Laura Tyler/For Steamboat Today
Dog's Eye View Laura Tyler
DogsEye_Tyler

Have you noticed that your dog hasn’t received the memo about daylight savings time?  We’re throwing their everyday schedule out the window without sitting down and explaining to them why dinner is an hour early.  My dogs are reveling in my supposed mistake and act surprised at my efficiency with delivering dinner ahead of schedule.  Then they act like they’re in trouble when it’s time to go to bed in the daylight.

But wait, walkies are off schedule, the kids are getting up in the dark, and we’re going to bed early.  What’s with that?  It’s not just that the clock is set to our new time schedule, but that we’re messing with circadian rhythms.

What is that?  According to the National Institute of General Medical Sciences, “Circadian rhythms are physical, mental and behavioral changes that follow a daily cycle. They respond primarily to light and darkness in an organism’s environment. Sleeping at night and being awake during the day is an example of a light-related circadian rhythm.



Circadian rhythms can influence sleep-wake cycles, hormone release, eating habits and digestion, body temperature and other important bodily functions. Biological clocks that run fast or slow can result in disrupted or abnormal circadian rhythms. Irregular rhythms have been linked to various chronic health conditions, such as sleep disorders, obesity, diabetes, depression, bipolar disorder and seasonal affective disorder.

Circadian rhythms help determine our sleep patterns. The body’s master clock, or suprachiasmatic nucleus, controls the production of melatonin, a hormone that makes you sleepy. It receives information about incoming light from the optic nerves, which relay information from the eyes to the brain. When there is less light, the SCN tells the brain to make more melatonin so you get drowsy. Researchers are studying how shift work as well as exposure to light from mobile devices during the night may alter circadian rhythms and sleep-wake cycles. Circadian rhythms help determine our sleep patterns.

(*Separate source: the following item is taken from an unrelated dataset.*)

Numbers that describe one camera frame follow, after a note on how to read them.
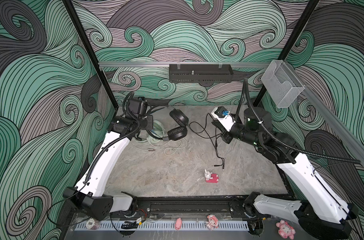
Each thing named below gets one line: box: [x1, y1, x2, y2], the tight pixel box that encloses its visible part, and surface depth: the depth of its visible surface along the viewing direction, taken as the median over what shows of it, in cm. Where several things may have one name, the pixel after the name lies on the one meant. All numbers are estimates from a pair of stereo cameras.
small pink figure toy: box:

Don’t you just love a good science lecture?  Our dogs respond to their circadian rhythms just like we do.  What they notice from us, not having received the memo, is that we are not as reliable as we were just last week.  So, if it takes you several days to get used to the time change, have some sympathy for your canine buddy.  He doesn’t understand why you are so ahead of schedule with the morning walk and putting him to bed during the day.

A question I hear quite often is how can my puppy sleep in his kennel through the night but needs to go do his business every hour on the hour during the day?  Why can’t I leave him for that long during the day?  Well, now you have the answer!  It’s circadian rhythms.

Be patient with your canine buddy bugging you to stick with last weeks’ schedule.  He, as well as we, will adjust within several days of this clock change.  For my fellow insomniacs?  You might give up the computer and TV a few hours before going to bed.

Laura Tyler is a certified professional dog trainer with more than 30 years of experience and has earned associate certification through the International Association of Animal Behavior Consultants as well as is a certified nose work instructor through the National Association of Canine Scent Work.  Tyler owns Total Teamwork Training LLC in Northwest Colorado.